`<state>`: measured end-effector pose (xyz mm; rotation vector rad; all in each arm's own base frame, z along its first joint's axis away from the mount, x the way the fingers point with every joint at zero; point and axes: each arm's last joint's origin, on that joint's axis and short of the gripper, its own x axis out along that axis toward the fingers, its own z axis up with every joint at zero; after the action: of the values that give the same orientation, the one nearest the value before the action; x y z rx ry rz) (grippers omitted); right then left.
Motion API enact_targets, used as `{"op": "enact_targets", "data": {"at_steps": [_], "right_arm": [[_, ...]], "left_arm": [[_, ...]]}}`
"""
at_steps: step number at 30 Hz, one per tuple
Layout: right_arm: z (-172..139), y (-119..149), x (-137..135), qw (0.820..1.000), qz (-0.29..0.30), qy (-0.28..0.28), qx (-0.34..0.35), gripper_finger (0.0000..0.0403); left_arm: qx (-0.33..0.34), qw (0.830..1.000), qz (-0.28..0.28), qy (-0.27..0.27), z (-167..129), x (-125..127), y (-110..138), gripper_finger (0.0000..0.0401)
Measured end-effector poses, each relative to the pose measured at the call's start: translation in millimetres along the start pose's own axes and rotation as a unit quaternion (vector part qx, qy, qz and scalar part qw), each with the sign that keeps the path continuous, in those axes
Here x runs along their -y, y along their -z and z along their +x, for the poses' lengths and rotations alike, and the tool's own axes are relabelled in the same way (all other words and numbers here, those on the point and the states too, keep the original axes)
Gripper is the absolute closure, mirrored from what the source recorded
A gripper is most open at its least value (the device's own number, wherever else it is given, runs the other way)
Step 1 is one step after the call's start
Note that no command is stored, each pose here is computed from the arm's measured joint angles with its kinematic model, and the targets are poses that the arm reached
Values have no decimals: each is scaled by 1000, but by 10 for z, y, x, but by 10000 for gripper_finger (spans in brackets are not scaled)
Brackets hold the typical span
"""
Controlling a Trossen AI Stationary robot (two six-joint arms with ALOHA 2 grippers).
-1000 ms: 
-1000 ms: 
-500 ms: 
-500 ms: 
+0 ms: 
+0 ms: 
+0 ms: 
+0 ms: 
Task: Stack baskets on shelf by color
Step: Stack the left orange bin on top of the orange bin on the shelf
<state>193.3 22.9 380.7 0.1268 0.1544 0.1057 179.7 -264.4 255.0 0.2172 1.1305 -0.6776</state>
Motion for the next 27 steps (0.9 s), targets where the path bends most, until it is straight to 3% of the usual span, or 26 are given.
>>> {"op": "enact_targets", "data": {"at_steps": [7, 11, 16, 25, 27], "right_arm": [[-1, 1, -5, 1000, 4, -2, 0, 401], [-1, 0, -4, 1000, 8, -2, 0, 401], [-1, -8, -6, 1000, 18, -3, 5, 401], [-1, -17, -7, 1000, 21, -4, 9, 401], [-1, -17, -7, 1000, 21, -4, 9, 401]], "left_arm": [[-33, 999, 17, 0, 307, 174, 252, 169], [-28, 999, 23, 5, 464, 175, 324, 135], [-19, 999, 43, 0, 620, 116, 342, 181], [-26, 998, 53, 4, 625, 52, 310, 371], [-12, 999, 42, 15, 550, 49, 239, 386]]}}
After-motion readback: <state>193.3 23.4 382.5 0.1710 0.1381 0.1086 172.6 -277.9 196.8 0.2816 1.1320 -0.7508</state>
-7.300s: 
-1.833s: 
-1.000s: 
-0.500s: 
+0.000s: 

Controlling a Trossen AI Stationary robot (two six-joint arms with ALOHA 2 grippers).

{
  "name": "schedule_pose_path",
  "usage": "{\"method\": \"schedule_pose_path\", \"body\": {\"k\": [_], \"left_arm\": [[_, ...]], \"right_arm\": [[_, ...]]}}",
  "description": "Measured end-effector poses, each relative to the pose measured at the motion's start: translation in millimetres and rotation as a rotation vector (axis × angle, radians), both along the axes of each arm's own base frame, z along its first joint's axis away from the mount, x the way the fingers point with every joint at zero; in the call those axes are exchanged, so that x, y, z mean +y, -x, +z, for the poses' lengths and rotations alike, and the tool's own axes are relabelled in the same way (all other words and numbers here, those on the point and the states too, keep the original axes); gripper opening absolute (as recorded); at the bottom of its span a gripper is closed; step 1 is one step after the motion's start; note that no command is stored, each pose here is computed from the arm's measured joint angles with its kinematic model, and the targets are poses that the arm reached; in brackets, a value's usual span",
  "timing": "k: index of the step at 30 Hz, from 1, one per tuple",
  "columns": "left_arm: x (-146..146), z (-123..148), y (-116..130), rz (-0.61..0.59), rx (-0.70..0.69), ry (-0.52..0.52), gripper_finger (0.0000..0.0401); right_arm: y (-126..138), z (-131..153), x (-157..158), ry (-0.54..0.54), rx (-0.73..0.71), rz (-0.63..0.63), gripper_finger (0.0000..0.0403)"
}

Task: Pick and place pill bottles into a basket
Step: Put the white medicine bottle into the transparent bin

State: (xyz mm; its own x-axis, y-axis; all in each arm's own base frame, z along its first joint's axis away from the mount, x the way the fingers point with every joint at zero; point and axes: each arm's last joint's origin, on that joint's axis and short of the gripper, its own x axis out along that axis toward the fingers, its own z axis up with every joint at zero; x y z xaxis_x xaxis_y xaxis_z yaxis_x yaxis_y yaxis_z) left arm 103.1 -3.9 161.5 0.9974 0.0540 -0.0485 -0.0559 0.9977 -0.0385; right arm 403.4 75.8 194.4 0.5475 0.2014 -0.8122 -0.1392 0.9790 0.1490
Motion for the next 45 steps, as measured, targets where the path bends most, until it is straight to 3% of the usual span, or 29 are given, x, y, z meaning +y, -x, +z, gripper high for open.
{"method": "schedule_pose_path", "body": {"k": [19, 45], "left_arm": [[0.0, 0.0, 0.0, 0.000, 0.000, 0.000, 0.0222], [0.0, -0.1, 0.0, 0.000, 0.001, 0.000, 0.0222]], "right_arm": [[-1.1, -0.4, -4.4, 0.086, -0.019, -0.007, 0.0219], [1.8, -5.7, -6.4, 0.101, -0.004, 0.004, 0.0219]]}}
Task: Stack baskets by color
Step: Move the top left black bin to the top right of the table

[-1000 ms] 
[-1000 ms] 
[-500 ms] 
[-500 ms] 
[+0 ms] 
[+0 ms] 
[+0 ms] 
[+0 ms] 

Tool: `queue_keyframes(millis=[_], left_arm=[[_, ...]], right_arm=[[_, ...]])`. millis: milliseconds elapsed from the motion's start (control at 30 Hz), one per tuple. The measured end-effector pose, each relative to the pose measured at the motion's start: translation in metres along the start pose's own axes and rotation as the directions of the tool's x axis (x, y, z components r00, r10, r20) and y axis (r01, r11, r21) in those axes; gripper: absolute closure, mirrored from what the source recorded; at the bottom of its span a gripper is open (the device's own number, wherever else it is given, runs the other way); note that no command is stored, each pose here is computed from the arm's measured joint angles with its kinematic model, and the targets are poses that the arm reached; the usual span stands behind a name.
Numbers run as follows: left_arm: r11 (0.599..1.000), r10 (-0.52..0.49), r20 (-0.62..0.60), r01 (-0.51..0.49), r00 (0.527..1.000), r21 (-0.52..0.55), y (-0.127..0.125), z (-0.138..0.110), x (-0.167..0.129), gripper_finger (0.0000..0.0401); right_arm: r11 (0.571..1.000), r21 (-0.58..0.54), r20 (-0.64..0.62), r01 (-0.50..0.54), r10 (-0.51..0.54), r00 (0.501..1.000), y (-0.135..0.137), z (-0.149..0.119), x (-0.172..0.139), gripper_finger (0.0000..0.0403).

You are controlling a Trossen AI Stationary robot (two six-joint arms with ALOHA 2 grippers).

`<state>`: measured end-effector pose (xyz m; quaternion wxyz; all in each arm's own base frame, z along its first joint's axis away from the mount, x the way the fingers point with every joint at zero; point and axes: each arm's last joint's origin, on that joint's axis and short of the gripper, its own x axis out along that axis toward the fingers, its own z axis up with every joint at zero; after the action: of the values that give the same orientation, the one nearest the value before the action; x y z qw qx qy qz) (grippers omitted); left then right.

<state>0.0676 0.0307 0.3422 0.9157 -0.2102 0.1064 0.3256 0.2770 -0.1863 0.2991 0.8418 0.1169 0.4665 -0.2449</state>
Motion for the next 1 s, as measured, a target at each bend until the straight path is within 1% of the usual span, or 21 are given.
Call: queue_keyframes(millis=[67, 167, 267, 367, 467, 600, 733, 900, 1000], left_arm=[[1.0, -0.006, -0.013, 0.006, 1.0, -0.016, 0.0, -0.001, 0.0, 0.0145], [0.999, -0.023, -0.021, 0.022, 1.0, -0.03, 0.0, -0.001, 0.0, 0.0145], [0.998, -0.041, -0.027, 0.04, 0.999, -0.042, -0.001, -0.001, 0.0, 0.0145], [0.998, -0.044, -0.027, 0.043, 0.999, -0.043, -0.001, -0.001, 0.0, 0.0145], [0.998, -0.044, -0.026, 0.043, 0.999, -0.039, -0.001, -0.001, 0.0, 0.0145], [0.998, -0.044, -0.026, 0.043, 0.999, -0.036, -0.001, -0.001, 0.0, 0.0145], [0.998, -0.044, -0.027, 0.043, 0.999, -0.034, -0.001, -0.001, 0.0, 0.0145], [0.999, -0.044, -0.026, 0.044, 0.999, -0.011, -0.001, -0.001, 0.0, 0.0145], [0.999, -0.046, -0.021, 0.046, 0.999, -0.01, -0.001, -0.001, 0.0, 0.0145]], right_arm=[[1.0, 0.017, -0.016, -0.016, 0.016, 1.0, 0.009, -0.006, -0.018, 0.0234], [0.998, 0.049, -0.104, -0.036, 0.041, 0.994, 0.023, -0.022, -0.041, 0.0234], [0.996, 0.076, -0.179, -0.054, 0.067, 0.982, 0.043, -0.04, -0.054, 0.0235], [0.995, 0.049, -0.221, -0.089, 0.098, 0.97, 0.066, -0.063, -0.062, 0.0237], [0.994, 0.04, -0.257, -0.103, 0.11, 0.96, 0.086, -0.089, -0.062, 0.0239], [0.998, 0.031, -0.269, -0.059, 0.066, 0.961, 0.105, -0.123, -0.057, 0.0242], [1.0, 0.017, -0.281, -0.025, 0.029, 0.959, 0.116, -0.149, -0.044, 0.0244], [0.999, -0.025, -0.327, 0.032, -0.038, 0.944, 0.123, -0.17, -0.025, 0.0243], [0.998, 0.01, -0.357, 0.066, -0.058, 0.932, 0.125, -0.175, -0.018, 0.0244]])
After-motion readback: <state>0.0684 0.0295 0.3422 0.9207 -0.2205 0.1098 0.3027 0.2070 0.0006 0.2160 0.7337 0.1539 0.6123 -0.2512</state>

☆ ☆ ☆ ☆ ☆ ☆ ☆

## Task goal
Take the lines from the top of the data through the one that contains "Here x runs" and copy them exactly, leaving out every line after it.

## Result for this task
`<state>`: measured end-effector pose (xyz mm; rotation vector rad; all in each arm's own base frame, z along its first joint's axis away from the mount, x the way the fingers point with every joint at zero; point and axes: each arm's last joint's origin, on that joint's axis and short of the gripper, its own x axis out along that axis toward the fingers, its own z axis up with every joint at zero; after the action: of the values that give the same orientation, the one nearest the value before the action; x y z rx ry rz) (grippers omitted); right then left.
Motion API enact_targets, used as `{"op": "enact_targets", "data": {"at_steps": [_], "right_arm": [[_, ...]], "left_arm": [[_, ...]]}}`
"""
at_steps: step number at 30 Hz, one per tuple
Layout: right_arm: z (-172..139), y (-119..149), x (-137..135), qw (0.820..1.000), qz (-0.29..0.30), qy (-0.28..0.28), qx (-0.34..0.35), gripper_finger (0.0000..0.0403); left_arm: qx (-0.33..0.34), qw (0.830..1.000), qz (-0.28..0.28), qy (-0.27..0.27), z (-167..129), x (-125..127), y (-110..138), gripper_finger (0.0000..0.0401)
Measured end-effector poses, each relative to the pose measured at the call's start: translation in millimetres along the start pose's own axes and rotation as a unit quaternion (vector part qx, qy, qz and scalar part qw), each with the sign that keeps the path continuous, in those axes
Here x runs along their -y, y along their -z and z along their +x, for the poses' lengths and rotations alike, and the tool's own axes are relabelled in the same way (all other words and numbers here, those on the point and the states too, keep the original axes)

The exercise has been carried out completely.